- [PROBLEM STATEMENT]: Retype exactly what appears below from the line containing "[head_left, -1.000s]" down to the line containing "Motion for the", keeping both end lines. Do not include pictures.

>>>

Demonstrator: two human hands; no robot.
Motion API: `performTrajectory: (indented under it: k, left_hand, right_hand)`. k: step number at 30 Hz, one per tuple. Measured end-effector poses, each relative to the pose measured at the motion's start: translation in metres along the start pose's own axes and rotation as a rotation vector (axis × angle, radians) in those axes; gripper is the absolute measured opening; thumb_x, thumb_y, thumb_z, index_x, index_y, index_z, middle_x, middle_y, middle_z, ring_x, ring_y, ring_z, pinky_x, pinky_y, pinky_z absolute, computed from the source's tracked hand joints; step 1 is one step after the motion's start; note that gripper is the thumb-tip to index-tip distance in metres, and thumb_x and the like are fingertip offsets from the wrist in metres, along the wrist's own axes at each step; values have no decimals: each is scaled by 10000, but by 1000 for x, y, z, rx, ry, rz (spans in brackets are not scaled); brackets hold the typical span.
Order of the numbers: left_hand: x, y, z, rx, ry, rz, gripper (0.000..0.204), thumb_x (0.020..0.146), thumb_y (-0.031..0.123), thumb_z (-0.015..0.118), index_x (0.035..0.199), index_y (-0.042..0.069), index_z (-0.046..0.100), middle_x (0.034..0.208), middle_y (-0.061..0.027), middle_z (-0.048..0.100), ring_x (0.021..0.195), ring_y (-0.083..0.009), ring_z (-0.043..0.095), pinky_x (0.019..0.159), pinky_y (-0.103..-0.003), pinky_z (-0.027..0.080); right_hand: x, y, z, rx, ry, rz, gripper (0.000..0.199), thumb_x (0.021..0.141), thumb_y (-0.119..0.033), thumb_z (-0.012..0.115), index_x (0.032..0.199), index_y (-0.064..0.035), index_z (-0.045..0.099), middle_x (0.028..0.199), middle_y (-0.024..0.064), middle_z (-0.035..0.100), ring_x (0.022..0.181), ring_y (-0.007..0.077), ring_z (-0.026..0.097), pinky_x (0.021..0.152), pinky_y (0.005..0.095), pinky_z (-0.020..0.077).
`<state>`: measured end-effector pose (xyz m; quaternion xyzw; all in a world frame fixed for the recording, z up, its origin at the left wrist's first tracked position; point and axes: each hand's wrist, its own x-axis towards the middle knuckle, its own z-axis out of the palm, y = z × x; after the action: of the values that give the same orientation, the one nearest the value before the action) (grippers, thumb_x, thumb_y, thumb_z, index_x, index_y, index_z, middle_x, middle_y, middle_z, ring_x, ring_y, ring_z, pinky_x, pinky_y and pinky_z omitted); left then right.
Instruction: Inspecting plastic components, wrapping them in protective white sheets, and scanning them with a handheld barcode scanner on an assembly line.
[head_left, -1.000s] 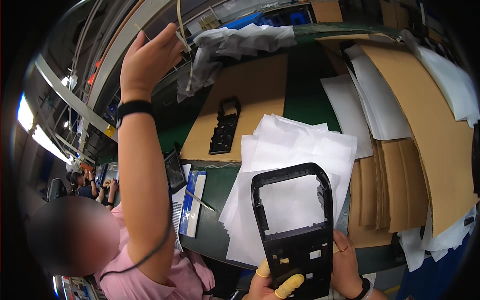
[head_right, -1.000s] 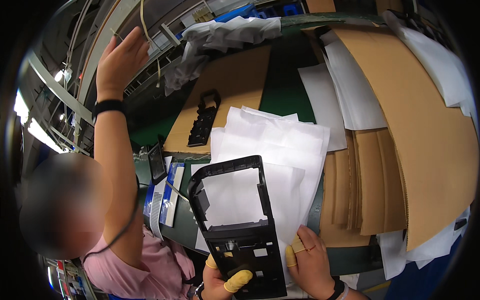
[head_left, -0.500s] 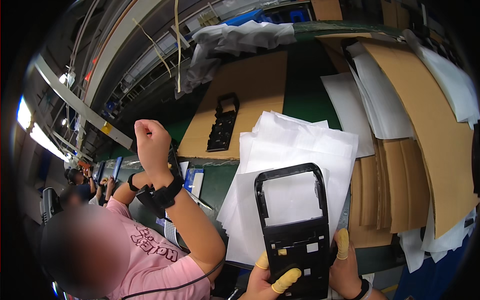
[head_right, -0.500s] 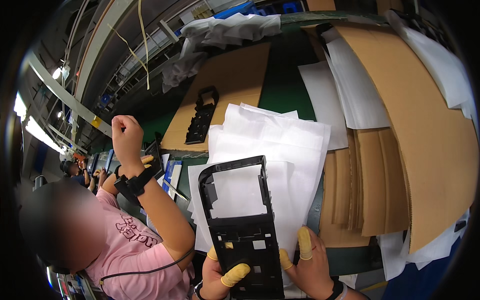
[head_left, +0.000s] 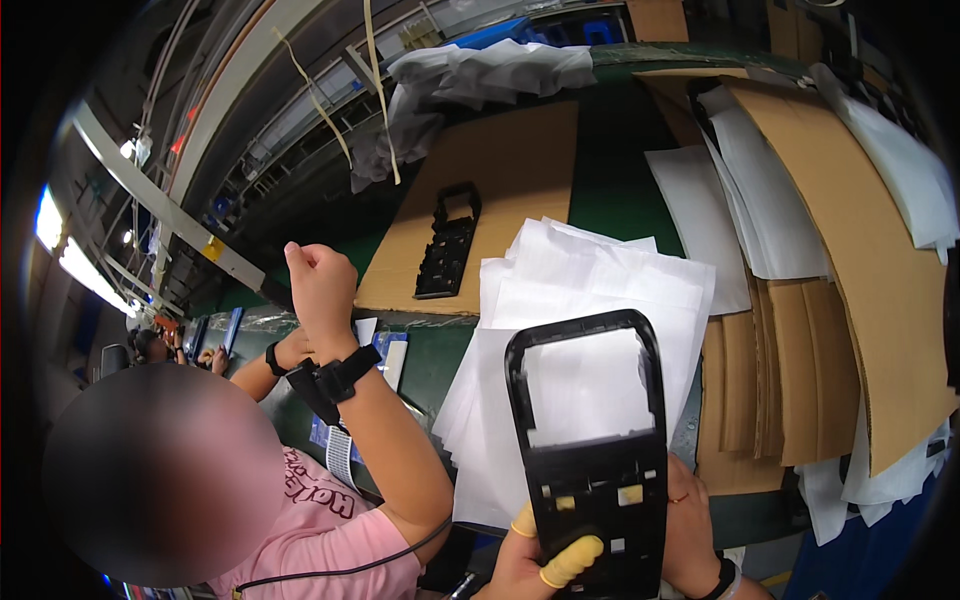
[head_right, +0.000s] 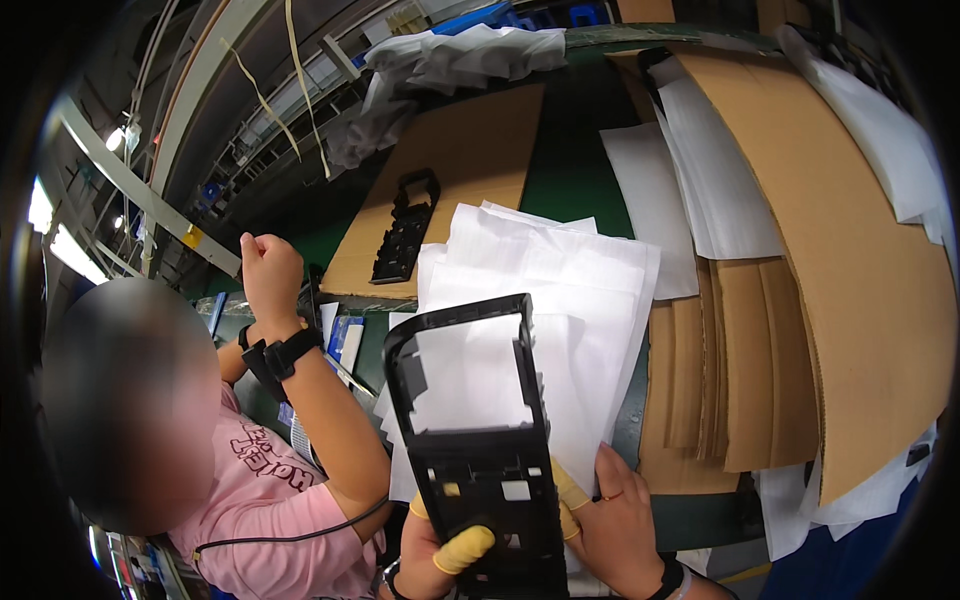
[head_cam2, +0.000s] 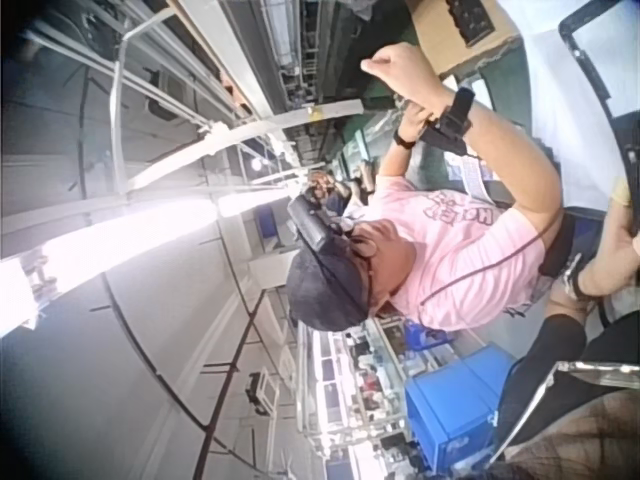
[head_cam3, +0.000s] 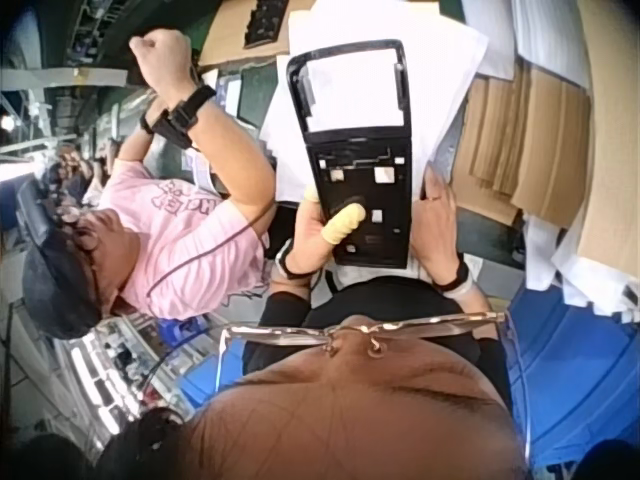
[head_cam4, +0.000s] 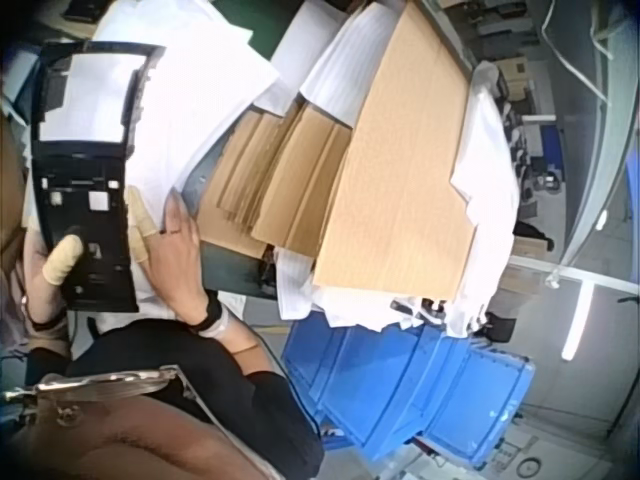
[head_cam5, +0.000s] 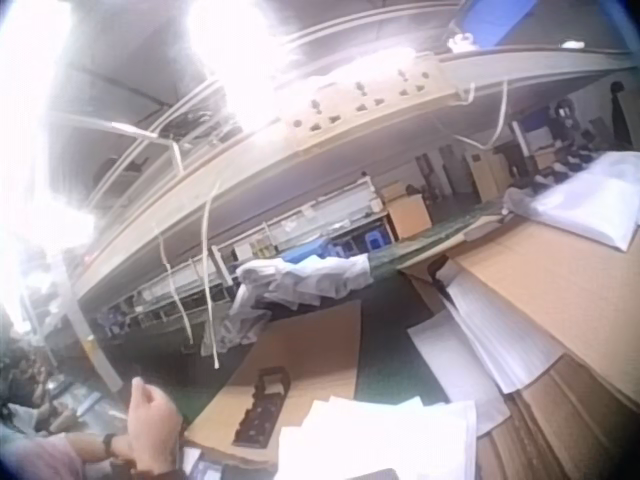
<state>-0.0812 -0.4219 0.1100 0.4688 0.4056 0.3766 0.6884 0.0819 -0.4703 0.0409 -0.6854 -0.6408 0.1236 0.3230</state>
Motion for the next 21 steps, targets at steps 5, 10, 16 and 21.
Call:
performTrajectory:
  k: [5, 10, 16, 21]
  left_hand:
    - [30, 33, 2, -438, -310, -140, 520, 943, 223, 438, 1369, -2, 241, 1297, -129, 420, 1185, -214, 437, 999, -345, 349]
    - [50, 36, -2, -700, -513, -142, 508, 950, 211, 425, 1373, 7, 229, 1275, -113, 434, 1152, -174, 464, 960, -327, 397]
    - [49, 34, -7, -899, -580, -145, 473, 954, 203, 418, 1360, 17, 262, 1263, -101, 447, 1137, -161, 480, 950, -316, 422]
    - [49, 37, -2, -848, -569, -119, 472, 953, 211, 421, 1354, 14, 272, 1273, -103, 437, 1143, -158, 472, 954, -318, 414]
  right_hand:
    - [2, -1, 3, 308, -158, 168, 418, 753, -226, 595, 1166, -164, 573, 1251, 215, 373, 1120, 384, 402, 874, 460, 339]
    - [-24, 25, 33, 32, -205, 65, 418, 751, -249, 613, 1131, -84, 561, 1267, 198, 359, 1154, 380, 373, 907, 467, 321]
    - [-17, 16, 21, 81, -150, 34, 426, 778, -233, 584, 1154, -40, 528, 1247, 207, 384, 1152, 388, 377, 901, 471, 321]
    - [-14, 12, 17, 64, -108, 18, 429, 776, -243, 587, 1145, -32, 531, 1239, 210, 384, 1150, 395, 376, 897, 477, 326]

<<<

- [TASK RESULT]:
[head_left, -1.000s] 
[head_right, -1.000s] 
[head_left, -0.500s] 
[head_right, -0.500s] 
[head_left, +0.000s] 
[head_right, +0.000s] 
[head_cam2, +0.000s] 
[head_cam3, +0.000s] 
[head_cam4, +0.000s] 
[head_cam5, +0.000s] 
<state>-0.0812 -0.4219 0.1100 0.4688 0.4056 0.3766 0.6884 0.0819 -0.4703 0.0409 -0.6854 -0.6408 0.1236 0.3230</state>
Motion for the next 21 steps, targets at steps 5, 10, 16 and 21.

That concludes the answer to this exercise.